There are six different classes of instructions in BedRock's ISA.
- ALU - basic ALU operations
- Branch - control flow operations
- Register/Data Movement - data movement between GPRs and other registers
- Flag - ALU, data movement, and branch operations using flags as sources or destinations
- Directory - Directory read, write, and processing
- Queue - send and receive messages, wait for messages, and related operations
The following subsections describe the available operations to the microcode programmer. Some operations provided are implemented through software transforms by the microcode assembler in order to reduce the actual CCE hardware complexity. This guide does not distinguish between hardware and software operations as the programmer may use all freely.
All ALU operations use GPRs as sources and destinations. Some instructions may use an immediate as a source. Arithmetic operations are unsigned and no overflow/underflow checking is provided.
- add, sub, and, or, xor - unsigned add, unsigned sub, bit-wise and, or, xor
- addi, subi, inc, dec - add or subtract with immediate; inc/dec fix immediate equal to 1
- lsh, rsh, lshi, rshi - logical left and right shift
- neg, not - bit-wise negation and logical negation
Branch operations redirect control flow. Most use GPRs as sources, although immediate and special registers may also be used by specific instructions.
- bi - unconditional branch
- beq, bne, blt, bgt, ble, bge - branch if two GPRs are: ==, !=, <, >, <=, >=
- bs, bss - branch if equal with one or two operands as special registers
- beqi, bz, bneqi, bnz - branch if GPR == or != to immediate; bz and bnz set immediate to 0
- bsi - branch if special register equal to immediate
Data movement operations transfer data between register types. There is also an operation to clear the CCE's MSHR.
- mov - move GPR to GPR
- movsg, movgs - move special register to/from GPR
- movfg, movgf - move flag register to/from GPR
- movpg, movgp - move param register to/from GPR
- movi, movis, movip - move immediate to GPR, special, or param register
- clm - clear MSHR
- ld_flags, ld_flags_i - set all flags from low bits of GPR or immediate
- clf - clear MSHR.flags
Flag operations set or clear flags, perform ALU operations on flags, or make control flow decisions based on the value of specific flags.
- sf, sfz - set flag to 1 or 0
- andf, orf, nandf, norf - logical and, or, nand, nor of two flags into a GPR
- notf - logical not of flag to GPR
- bf - branch if (MSHR.flags & immediate) == immediate
- bfz - branch if (MSHR.flags & immediate) == 0
- bfnz - branch if (MSHR.flags & immediate) != 0
- bfnot - branch if (MSHR.flags & immediate) != immediate
Directory operations read and write the directory or pending bits and trigger the GAD unit.
- rdp - read pending bit
- rdw - read full way group from directory
- rde - read directory entry
- wdp - write pending bit
- clp - clear pending bit
- clr - clear a physical directory RAM row
- wde - write new tag and coherence state to specified directory entry
- wds - write new coherence state to specified directory entry
- gad - invoke GAD module
Queue operations send and receive messages.
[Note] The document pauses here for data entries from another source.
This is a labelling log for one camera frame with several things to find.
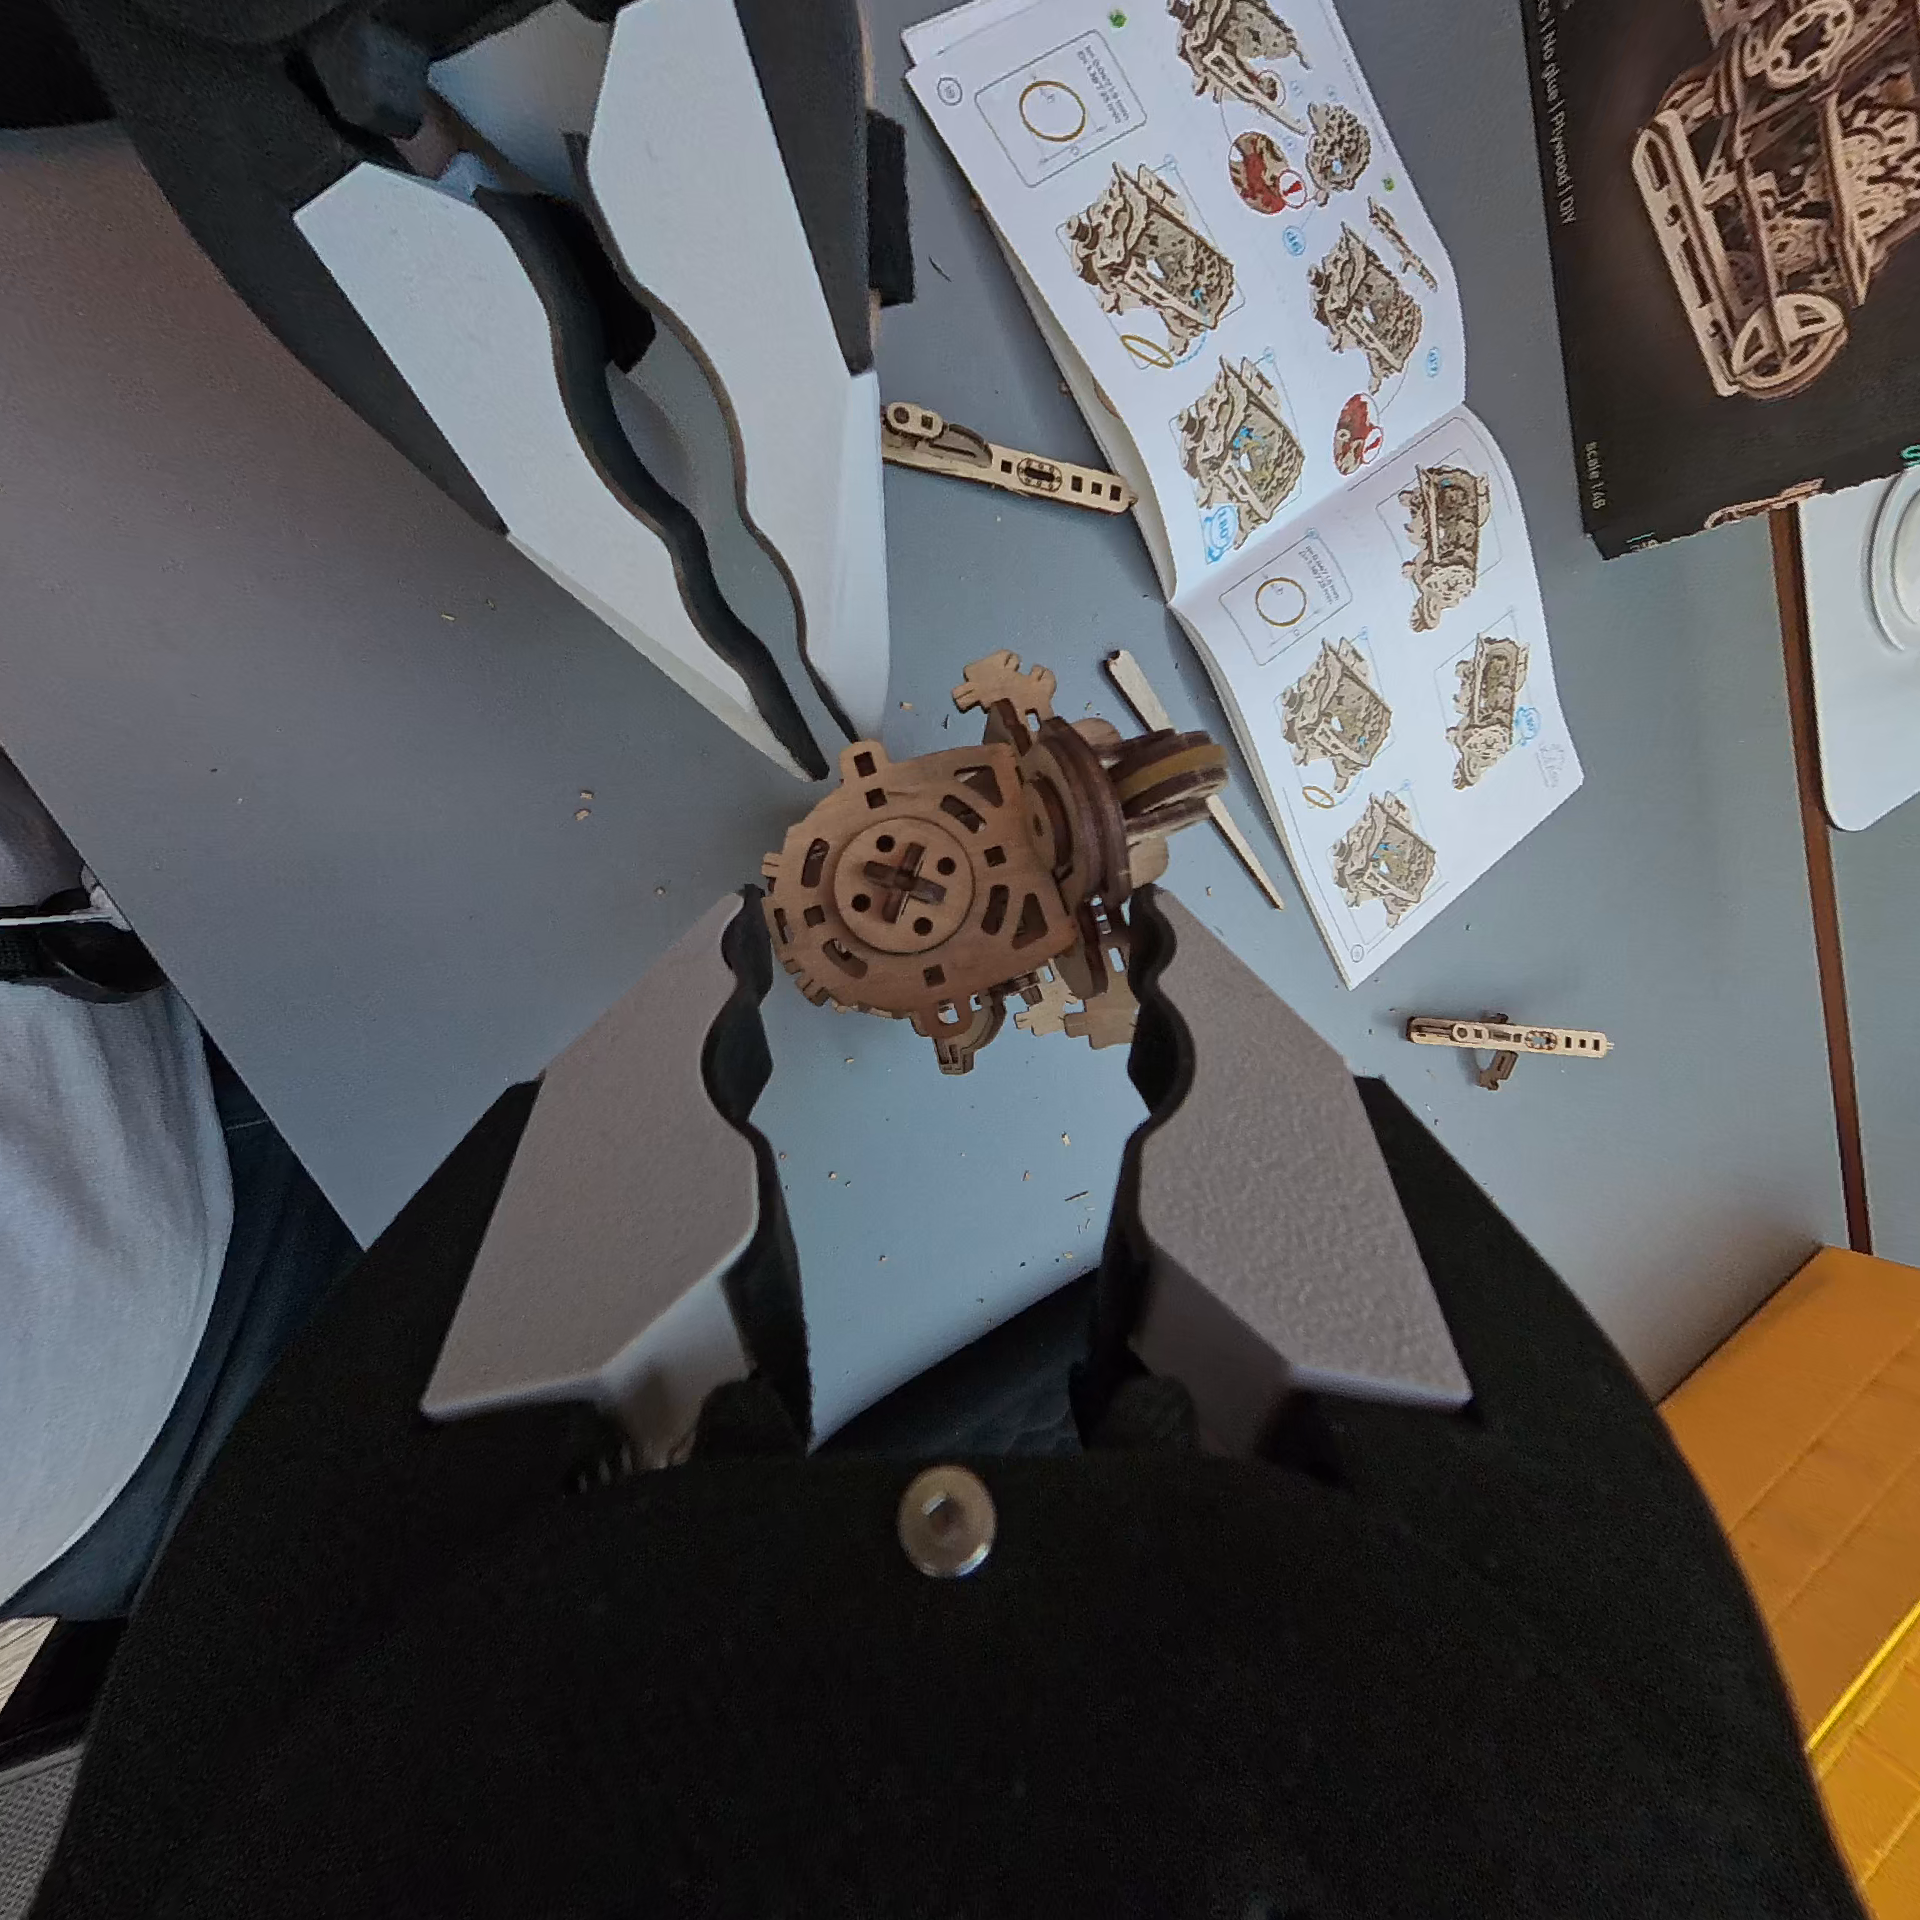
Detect long wooden strip piece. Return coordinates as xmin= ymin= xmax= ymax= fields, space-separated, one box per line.
xmin=878 ymin=398 xmax=1141 ymax=523

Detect pointed wooden stick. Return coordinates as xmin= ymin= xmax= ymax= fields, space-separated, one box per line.
xmin=1104 ymin=648 xmax=1290 ymax=915

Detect yellow plastic bin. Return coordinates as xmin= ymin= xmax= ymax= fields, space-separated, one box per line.
xmin=1656 ymin=1243 xmax=1920 ymax=1920

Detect instruction booklet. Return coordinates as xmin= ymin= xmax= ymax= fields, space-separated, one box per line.
xmin=901 ymin=0 xmax=1591 ymax=997

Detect black strap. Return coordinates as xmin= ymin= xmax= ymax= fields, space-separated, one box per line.
xmin=0 ymin=884 xmax=170 ymax=1005

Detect adjacent brown-edged desk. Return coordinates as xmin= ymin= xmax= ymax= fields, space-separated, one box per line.
xmin=1770 ymin=495 xmax=1920 ymax=1260

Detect black puzzle box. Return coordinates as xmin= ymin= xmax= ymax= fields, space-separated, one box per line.
xmin=1519 ymin=0 xmax=1920 ymax=563

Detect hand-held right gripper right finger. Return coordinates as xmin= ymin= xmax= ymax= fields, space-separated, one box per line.
xmin=1086 ymin=884 xmax=1476 ymax=1455

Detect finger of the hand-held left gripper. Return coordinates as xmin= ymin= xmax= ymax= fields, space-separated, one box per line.
xmin=562 ymin=0 xmax=891 ymax=740
xmin=293 ymin=157 xmax=835 ymax=787

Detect grey desk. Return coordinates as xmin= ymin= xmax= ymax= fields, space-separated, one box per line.
xmin=0 ymin=0 xmax=1874 ymax=1458

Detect white stand base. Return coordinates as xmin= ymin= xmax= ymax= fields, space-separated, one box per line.
xmin=1795 ymin=464 xmax=1920 ymax=836

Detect person's white shirt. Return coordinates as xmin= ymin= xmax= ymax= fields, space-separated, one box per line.
xmin=0 ymin=751 xmax=241 ymax=1623

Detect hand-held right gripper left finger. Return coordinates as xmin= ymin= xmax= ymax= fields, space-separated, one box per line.
xmin=421 ymin=884 xmax=821 ymax=1480

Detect wooden strip with crosspiece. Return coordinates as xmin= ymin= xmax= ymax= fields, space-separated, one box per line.
xmin=1405 ymin=1010 xmax=1615 ymax=1094

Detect round wooden gear module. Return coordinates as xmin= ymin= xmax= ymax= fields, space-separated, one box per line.
xmin=761 ymin=648 xmax=1233 ymax=1076

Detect person's dark trousers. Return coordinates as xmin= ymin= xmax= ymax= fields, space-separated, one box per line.
xmin=0 ymin=1034 xmax=371 ymax=1623
Special operations exist to wait for a valid message, access speculative bits, or to invoke the message unit to efficiently send invalidations.
- wfq - wait for valid message on one or more input queues
- pushq - send message
- popq - dequeue message
- poph - pop header information from inbound message, but do not dequeue message
- popd - pop data from inbound message to GPR, but do not dequeue message
- specq - operate on speculative memory access management bits
- inv - invoke message unit to send invalidations to LCEs marked as sharers in sharers vectors
Please see this document for a detailed table listing how to write the microcode assembly instructions for BedRock. Currently, BedRock is programmed at the assembly level.
The microcode source files in the assembler source directory tree provide examples of source code implementing the EI, MSI, MESI, and MOESIF coherence protocols. You can find them in the bp_me/src/asm/src/microcode/cce/ directory of the repository.